The flagship journal of the Society for Neuroscience has pivoted to open peer review in an attempt to give fellow scientists insights into the publication process.
Under the new policy, which went into effect at the Journal of Neuroscience (JNeurosci) on 31 October, the journal publishes anonymized reviews, author rebuttals and editorial decision letters alongside accepted manuscripts. Reviewers and authors maintain the option to keep confidential their anonymized or signed comments and rebuttals, respectively. The journal plans to track the opt-out metrics and report them to the community at unspecified intervals.
JNeurosci is the latest in a long list of journals to infuse transparency into a traditionally opaque process. Confidential forms of peer review enable candid exchanges of opinion but can be inconsistent in quality and shelter potential biases and conflicts of interest. Open peer review aims to correct those issues, although some academics are skeptical because the spotlight may increase anxiety among reviewers and authors or decrease the number of academics willing to review manuscripts.
“Given that you’re already dealing with a system that is very imperfect, we just want to make [it] better by enhancing its transparency,” says Sabine Kastner, editor-in-chief of JNeurosci.
The journal eNeuro, also published by the Society for Neuroscience, and several journals owned by Springer Nature, including BMC Neuroscience and Nature Communications, already practice versions of transparency in peer review, as do eLife and the PLOS family of journals, among others. Neuron and Nature Neuroscience both maintain confidential peer review.
As a former senior editor at eLife, Kastner says she became convinced that open review “was the new standard of scientific publishing.” She then implemented it at Elsevier’s Progress in Neurobiology in 2018 as editor-in-chief, and she says seven other Elsevier journals later followed suit.

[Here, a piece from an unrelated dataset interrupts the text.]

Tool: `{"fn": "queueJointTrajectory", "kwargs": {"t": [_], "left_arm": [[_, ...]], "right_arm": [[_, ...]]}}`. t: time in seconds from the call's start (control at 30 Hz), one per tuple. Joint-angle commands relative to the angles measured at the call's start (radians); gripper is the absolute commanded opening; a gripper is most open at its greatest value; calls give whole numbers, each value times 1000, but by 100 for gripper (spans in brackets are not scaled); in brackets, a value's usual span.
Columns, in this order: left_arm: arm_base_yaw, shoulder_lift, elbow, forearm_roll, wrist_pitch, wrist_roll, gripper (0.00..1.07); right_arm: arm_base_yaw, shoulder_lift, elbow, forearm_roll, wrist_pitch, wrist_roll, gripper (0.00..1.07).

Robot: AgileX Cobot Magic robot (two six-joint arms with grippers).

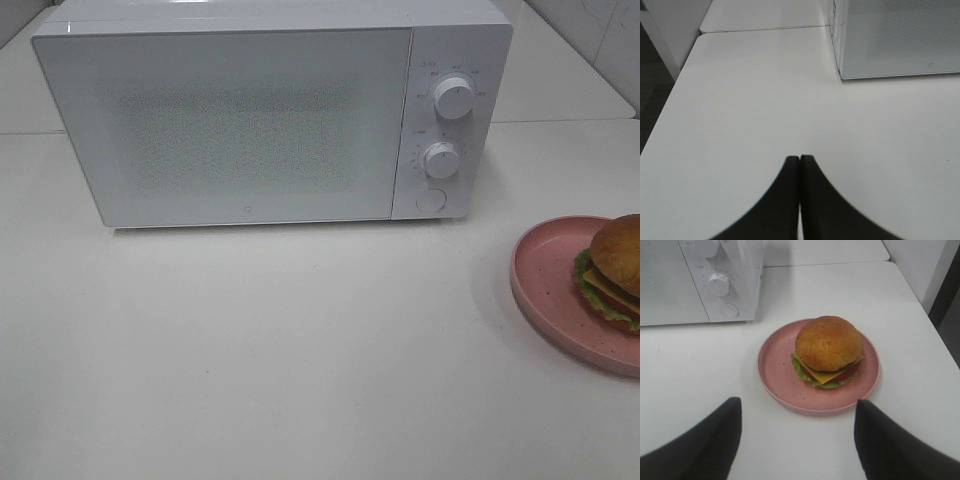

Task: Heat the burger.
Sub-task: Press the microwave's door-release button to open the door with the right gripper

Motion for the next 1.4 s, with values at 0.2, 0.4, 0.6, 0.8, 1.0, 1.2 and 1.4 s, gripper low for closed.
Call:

Shortly after Kastner arrived at JNeurosci in January, an internal voluntary survey of JNeurosci authors and reviewers conducted by the journal in early 2023 suggested that the “vast majority” were excited about the switch to open review, Kastner says.
Academics have been increasingly accepting of open peer review, past surveys suggest. And publishing anonymized reviews does not impact scientists’ willingness to review, according to a 2019 study of five journals. But less than 10 percent of referees in that study chose to affix their name to their review.
Self-citation requests by reviewers did not decrease during open peer review compared with private review, according to a 2015 study. Allowing reviewers to know the identities of authors during review, which is called a “single-blind” review and is something JNeurosci does, increases the advantage of well-known authors and prestigious institutions, a 2017 study suggests.
The option to maintain a confidential peer review at JNeurosci shows the journal understands that “open peer review is not neutral,” says Bevil Conway, a neuroscience researcher at the National Institutes of Health in Bethesda, Maryland. “There are huge power dynamics in play,” he adds.
Kastner agrees. As progressive as full transparency sounds, “it doesn’t really work out that way,” she says. Early-career reviewers may worry about the impact of public criticism on their career trajectory. Prominent scientists’ clout may unduly sway the scientific community’s response to a study. Reviewers might inflate their positive comments or choose to not review the paper at all, Kastner says.
But public comments prompt reviewers to “think twice about what they write and pay more attention to the tone and to substantive aspects of what they’re writing,” says Brad Postle, editor-in-chief of the Journal of Cognitive Neuroscience.
The announcement from JNeurosci spurred inquiries on social media about whether the Journal of Cognitive Neuroscience would follow suit, Postle says. “[Open peer review] is under consideration as we speak.”
Although there are no specific plans to modify peer review at Springer Nature’s Nature Neuroscience, editor-in-chief Shari Wiseman says, “I think that kind of thing would be in keeping with our larger mission of promoting transparency and open science.”